Heat was expensive and only provided during the day; we learned quickly to cover ourselves in piles of blankets and comforters at night as morning breath was simply that which was visible in the cold morning air. The movie that year was, ironically, “The Commitments” – a movie set in Dublin about an emerging soul band, a movie we had the privilege of watching in a native Cork theatre.

By so called modern “sensibilities”, Ireland was considered backward: divorce was illegal among other things. As far as I know, abortion is still illegal but I wonder how long it will be before the Irish start destroying their number one export. Perhaps it was the fabric of their orthodox spirit that made us fall in love with the country—so much so that we gave our children Irish names with middle names reflecting a town in Ireland that held significance for us during our honeymoon. We vowed to return on our twenty fifth anniversary—naive enough to believe our marriage would last that long. The box of brochures, maps, guides and souvenirs which were part of that endeavor have been sealed since returning so as not to awaken the sacred memories until the fullness of time.
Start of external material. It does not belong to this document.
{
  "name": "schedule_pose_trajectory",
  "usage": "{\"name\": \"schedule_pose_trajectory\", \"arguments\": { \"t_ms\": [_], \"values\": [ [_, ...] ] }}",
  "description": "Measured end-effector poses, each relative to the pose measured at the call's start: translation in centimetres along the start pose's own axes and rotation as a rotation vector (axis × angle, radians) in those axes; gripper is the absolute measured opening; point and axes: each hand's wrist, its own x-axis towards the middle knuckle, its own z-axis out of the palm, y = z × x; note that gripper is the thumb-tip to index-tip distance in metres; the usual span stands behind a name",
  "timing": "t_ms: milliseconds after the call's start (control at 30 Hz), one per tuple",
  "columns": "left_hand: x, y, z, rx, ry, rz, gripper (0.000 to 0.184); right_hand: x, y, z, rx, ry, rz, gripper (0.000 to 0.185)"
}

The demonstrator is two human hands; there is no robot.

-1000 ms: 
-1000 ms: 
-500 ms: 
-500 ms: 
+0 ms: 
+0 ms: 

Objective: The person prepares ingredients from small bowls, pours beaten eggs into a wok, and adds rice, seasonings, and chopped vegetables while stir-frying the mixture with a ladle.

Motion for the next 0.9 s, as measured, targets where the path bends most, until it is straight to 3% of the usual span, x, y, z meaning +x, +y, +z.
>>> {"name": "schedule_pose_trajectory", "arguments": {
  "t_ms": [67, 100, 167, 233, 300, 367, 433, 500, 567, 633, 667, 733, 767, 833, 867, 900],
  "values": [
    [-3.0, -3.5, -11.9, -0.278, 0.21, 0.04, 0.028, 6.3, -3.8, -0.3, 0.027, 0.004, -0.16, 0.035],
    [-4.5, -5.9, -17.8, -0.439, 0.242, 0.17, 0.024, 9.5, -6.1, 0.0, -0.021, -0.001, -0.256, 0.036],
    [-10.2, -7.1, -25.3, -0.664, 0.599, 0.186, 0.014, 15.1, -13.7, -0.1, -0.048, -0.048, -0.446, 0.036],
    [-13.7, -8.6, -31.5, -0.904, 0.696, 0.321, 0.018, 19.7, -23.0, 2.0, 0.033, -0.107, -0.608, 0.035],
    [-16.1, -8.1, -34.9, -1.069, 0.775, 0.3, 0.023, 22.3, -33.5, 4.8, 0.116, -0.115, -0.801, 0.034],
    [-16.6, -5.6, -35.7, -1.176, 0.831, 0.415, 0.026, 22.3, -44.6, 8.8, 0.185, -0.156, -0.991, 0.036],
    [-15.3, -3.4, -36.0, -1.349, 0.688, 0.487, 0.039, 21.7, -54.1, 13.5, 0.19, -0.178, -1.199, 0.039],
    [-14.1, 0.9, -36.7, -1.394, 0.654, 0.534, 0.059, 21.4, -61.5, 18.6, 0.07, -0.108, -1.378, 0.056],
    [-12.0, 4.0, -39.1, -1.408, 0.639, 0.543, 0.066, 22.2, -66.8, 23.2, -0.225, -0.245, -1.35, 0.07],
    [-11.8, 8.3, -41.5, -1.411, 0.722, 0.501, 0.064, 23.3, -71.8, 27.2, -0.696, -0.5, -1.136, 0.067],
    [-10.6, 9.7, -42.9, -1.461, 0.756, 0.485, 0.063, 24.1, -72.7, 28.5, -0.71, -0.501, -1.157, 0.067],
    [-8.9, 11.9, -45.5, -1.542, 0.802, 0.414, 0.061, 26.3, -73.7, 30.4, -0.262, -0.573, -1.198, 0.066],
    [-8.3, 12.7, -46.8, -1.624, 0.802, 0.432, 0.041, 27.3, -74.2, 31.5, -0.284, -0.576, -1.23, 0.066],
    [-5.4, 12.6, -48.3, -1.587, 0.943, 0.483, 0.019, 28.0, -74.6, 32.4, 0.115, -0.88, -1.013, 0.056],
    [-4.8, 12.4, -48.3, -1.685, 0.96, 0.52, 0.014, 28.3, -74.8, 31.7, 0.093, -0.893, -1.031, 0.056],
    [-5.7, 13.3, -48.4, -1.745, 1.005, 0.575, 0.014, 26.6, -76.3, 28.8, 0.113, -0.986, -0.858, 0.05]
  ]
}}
Next year will be that anniversary and we have talked often about making good on those plans to go back. But I am not so sure now. Much has changed in those intervening years. For one thing, I converted to Catholicism which makes that country all the more significant to me. The Ireland of today is not the magical Ireland of 1991. The prosperity of the Celtic Tiger of the 1990’s altered their economy and probably their friendly disposition. Fiscal irresponsibility thereafter documented in the disaster tourism book Boomerang pulled them back to austerity. Divorce was legalized somewhere along the line to someone’s devilish applause. And by referendum, same sex unions has been solemnized by their government.  The Ireland that I fell in love with has broke covenant, a country once “set apart” is becoming as reprobate as the rest of Western Europe. Ireland is no longer Catholic despite what anyone thinks and I know.

St. Patrick, according to tradition, is deputed to be the final judge of the entire Irish race on the last day. As modern Ireland sinks back into the pagan slavery from which St. Patrick liberated them, I don’t know if he’s going to be all too lenient on today’s Irish. But that’s between him and them. As for me, next year, I may be bringing my money somewhere else.